(YOUR ASSIGNMENT) Start at the line in the entries below that contains "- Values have", stop at the line that contains "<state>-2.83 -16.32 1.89", and output exactly the lines in that span, both ends included.

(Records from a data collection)

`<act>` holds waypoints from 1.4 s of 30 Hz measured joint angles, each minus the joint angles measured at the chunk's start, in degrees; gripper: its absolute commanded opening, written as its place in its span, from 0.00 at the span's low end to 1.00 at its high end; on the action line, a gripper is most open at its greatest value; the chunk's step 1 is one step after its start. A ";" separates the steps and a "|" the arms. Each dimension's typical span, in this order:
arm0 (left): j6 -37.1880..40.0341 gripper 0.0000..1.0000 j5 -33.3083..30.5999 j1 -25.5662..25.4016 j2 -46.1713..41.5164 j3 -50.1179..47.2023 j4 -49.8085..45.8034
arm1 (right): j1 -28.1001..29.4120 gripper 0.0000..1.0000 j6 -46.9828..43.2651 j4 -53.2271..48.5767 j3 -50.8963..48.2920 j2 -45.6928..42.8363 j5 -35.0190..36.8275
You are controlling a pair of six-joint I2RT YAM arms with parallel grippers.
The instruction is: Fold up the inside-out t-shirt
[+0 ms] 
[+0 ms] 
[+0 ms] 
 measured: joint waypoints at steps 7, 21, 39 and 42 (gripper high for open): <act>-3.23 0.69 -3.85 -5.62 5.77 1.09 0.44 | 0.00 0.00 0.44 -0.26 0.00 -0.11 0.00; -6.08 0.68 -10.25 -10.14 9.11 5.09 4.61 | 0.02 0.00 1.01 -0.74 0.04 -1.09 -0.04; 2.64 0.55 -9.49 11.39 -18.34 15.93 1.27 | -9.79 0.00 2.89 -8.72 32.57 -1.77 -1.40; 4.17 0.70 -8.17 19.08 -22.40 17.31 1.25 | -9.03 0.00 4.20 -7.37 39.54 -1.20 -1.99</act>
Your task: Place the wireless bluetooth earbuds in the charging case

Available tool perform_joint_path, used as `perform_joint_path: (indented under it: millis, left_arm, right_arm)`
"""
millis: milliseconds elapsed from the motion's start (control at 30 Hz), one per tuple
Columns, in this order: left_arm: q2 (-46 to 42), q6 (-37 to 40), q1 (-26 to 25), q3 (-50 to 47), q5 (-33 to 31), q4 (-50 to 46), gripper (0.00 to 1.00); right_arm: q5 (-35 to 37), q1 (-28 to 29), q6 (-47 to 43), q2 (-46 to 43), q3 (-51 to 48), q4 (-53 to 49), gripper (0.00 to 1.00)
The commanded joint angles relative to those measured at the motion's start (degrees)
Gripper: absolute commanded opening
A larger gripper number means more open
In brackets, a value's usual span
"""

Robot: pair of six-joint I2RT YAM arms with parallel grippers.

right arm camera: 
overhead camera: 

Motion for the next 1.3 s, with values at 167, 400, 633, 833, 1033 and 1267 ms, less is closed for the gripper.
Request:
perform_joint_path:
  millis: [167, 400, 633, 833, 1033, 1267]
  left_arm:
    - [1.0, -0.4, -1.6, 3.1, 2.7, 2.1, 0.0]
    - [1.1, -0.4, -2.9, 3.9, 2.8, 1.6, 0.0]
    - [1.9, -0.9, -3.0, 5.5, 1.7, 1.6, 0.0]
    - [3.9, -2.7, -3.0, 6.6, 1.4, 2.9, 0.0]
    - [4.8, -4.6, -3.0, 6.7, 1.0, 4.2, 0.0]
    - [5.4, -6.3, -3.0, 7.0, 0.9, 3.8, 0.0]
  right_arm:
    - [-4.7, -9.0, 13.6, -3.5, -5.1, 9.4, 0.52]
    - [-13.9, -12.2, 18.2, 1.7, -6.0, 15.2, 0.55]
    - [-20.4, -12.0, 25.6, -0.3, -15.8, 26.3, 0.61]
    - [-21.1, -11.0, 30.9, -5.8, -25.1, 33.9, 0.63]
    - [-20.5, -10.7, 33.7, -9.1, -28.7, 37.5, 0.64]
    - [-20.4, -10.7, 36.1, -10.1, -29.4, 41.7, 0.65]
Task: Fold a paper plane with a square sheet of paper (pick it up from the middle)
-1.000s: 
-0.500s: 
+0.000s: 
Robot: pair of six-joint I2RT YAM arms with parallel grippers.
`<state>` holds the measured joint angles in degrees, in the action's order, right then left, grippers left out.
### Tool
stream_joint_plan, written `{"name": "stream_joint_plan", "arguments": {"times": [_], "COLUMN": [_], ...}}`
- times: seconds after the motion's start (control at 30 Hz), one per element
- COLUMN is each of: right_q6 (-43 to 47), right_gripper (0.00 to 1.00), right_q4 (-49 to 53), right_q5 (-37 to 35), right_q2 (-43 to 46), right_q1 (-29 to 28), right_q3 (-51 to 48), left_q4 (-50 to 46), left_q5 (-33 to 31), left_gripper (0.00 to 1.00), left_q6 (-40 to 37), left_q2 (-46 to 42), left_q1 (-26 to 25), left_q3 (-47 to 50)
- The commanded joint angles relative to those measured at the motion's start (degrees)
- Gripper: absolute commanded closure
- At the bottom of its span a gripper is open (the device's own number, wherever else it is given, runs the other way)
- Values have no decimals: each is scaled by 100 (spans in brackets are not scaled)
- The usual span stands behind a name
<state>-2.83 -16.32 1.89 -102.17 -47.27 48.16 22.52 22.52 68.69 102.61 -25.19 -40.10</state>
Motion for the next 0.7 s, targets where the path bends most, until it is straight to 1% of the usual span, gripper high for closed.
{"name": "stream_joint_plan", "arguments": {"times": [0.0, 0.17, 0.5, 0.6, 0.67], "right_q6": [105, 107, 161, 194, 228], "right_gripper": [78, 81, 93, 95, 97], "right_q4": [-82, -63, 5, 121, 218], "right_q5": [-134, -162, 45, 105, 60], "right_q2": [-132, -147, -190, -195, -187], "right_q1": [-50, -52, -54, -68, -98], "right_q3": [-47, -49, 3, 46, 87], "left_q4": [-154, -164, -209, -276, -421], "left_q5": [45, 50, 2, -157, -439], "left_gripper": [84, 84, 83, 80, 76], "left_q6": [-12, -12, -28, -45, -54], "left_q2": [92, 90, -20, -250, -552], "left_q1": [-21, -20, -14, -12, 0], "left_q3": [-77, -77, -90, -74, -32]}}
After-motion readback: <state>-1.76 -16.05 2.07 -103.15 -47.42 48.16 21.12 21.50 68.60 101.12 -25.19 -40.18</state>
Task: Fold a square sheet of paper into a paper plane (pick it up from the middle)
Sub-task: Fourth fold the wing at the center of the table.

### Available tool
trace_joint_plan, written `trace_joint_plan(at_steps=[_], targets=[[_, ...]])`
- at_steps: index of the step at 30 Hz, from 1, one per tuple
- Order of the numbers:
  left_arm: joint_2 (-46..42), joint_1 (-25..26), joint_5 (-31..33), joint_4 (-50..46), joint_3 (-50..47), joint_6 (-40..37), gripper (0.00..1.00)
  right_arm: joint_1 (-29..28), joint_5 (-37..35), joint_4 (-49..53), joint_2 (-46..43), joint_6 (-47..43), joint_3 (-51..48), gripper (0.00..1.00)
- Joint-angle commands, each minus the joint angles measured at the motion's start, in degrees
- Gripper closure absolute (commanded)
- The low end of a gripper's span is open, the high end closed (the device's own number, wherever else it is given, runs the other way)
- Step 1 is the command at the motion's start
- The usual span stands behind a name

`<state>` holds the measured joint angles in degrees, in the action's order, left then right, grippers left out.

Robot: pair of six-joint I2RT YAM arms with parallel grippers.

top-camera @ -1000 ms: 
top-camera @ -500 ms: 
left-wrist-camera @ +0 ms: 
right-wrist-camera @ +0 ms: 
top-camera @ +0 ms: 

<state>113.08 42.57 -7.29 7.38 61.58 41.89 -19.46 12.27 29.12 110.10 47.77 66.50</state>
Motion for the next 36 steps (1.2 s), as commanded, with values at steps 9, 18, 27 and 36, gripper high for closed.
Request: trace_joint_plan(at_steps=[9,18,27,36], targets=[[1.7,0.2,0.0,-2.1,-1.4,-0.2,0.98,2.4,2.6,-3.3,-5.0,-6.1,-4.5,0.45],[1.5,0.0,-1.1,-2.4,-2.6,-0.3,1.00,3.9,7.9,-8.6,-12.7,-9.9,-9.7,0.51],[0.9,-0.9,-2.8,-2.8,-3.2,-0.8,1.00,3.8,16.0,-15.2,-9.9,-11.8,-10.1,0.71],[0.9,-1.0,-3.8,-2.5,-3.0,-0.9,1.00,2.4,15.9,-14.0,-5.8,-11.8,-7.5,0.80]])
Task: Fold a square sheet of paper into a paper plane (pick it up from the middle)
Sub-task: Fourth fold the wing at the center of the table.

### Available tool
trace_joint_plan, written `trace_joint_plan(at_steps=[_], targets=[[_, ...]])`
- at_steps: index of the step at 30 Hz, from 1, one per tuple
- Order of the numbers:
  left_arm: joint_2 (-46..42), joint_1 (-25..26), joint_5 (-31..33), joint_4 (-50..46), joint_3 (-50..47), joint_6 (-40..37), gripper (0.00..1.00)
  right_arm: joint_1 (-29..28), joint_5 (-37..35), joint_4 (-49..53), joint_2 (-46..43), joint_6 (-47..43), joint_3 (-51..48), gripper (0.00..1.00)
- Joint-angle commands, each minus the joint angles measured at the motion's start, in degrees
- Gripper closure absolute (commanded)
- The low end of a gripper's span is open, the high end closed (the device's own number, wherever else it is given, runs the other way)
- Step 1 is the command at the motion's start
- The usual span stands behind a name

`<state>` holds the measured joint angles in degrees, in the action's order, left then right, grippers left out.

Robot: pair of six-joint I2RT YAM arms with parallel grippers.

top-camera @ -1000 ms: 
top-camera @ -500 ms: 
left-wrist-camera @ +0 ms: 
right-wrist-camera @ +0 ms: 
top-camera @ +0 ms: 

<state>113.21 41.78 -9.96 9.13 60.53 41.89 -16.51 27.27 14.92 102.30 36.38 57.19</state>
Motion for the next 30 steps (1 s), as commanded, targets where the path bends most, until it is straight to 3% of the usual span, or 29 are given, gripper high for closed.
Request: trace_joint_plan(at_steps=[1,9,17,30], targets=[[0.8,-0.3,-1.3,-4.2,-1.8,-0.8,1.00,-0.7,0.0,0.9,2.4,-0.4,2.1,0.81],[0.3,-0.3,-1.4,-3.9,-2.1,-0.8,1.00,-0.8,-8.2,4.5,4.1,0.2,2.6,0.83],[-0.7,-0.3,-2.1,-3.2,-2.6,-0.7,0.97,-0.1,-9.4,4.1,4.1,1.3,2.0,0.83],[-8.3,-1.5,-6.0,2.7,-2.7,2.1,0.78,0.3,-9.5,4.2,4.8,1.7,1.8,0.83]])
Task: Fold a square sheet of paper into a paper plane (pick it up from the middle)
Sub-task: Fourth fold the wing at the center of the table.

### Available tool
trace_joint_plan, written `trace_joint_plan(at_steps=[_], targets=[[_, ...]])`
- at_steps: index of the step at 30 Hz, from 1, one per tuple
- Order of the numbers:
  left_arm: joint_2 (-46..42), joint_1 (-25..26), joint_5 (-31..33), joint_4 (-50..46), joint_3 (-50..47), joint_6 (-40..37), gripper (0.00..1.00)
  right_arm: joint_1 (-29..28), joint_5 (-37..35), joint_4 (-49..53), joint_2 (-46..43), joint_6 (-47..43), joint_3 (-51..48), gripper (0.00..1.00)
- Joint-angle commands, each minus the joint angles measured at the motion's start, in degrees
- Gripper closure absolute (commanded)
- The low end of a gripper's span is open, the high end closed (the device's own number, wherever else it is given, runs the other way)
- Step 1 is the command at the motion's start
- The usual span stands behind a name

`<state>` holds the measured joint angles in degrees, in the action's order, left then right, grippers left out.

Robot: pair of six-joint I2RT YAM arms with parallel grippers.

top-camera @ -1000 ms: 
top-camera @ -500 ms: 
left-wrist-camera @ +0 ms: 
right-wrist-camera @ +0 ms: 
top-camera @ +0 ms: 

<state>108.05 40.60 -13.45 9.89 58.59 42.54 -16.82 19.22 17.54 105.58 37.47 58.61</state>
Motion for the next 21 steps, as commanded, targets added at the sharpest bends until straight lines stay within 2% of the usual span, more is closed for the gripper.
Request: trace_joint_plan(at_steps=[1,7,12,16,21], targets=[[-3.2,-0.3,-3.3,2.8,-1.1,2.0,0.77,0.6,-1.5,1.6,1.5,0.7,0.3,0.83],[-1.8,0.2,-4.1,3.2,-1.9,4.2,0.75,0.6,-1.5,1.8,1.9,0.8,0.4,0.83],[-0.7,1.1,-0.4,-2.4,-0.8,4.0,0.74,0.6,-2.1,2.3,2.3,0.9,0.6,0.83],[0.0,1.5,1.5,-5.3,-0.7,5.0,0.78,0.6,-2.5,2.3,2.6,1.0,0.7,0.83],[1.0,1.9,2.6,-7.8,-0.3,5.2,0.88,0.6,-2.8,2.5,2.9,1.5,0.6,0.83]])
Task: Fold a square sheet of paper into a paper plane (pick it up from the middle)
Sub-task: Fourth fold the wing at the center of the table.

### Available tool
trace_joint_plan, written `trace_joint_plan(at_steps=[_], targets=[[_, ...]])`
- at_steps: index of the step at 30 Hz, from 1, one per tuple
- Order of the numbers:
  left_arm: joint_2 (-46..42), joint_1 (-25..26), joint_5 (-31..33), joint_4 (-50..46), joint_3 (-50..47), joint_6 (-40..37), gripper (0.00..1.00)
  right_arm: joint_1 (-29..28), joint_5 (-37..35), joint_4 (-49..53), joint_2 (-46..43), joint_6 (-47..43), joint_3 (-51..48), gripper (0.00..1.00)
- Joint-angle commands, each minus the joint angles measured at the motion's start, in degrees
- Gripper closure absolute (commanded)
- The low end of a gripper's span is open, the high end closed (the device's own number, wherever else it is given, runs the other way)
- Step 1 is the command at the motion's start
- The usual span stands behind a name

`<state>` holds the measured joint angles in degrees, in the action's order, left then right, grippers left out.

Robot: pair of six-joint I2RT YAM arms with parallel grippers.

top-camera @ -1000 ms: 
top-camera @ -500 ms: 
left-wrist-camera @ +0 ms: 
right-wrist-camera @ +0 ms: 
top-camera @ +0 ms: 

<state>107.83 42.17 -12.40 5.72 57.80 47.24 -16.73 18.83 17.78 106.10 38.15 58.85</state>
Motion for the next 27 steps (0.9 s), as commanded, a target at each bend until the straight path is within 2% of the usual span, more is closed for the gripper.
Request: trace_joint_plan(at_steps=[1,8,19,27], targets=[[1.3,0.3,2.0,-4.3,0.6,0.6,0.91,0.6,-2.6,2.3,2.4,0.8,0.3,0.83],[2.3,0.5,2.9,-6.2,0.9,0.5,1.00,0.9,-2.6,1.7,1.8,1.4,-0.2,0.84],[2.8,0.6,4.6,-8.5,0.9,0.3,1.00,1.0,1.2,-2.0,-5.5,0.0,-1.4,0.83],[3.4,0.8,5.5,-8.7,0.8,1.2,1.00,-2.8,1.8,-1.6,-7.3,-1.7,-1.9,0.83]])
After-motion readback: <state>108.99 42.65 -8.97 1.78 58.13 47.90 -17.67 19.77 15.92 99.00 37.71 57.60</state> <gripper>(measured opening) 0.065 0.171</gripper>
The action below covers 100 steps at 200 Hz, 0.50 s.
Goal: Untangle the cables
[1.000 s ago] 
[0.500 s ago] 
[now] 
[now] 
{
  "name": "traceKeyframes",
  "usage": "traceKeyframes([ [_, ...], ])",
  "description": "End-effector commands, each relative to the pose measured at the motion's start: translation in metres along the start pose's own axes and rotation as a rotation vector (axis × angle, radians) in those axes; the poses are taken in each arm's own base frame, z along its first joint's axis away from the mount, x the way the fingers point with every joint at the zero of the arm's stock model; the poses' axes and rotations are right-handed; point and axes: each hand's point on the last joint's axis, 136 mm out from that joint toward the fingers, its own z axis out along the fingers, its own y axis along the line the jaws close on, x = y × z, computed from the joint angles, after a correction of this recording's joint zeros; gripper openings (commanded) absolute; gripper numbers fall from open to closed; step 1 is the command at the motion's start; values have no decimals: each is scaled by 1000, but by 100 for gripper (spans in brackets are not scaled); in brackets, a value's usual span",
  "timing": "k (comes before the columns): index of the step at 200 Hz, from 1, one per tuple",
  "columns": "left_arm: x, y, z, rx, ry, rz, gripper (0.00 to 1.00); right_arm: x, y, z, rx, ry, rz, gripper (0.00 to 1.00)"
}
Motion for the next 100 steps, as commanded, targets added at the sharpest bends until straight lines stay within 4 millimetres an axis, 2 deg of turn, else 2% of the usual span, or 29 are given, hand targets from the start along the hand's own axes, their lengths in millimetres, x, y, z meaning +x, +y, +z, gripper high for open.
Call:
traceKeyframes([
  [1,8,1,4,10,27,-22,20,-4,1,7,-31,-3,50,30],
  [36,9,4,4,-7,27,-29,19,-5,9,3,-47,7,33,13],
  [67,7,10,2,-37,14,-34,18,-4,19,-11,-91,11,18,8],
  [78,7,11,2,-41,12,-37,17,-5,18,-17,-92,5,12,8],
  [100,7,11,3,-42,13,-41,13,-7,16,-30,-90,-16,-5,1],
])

(WRITTEN SOLUTION)
- Values have no decimals: each is scaled by 100 (spans in brackets are not scaled)
- The usual span stands behind a name
<state>-2.83 -16.32 1.89 -102.17 -47.27 48.16 22.52 22.52 68.69 102.61 -25.19 -40.10</state>

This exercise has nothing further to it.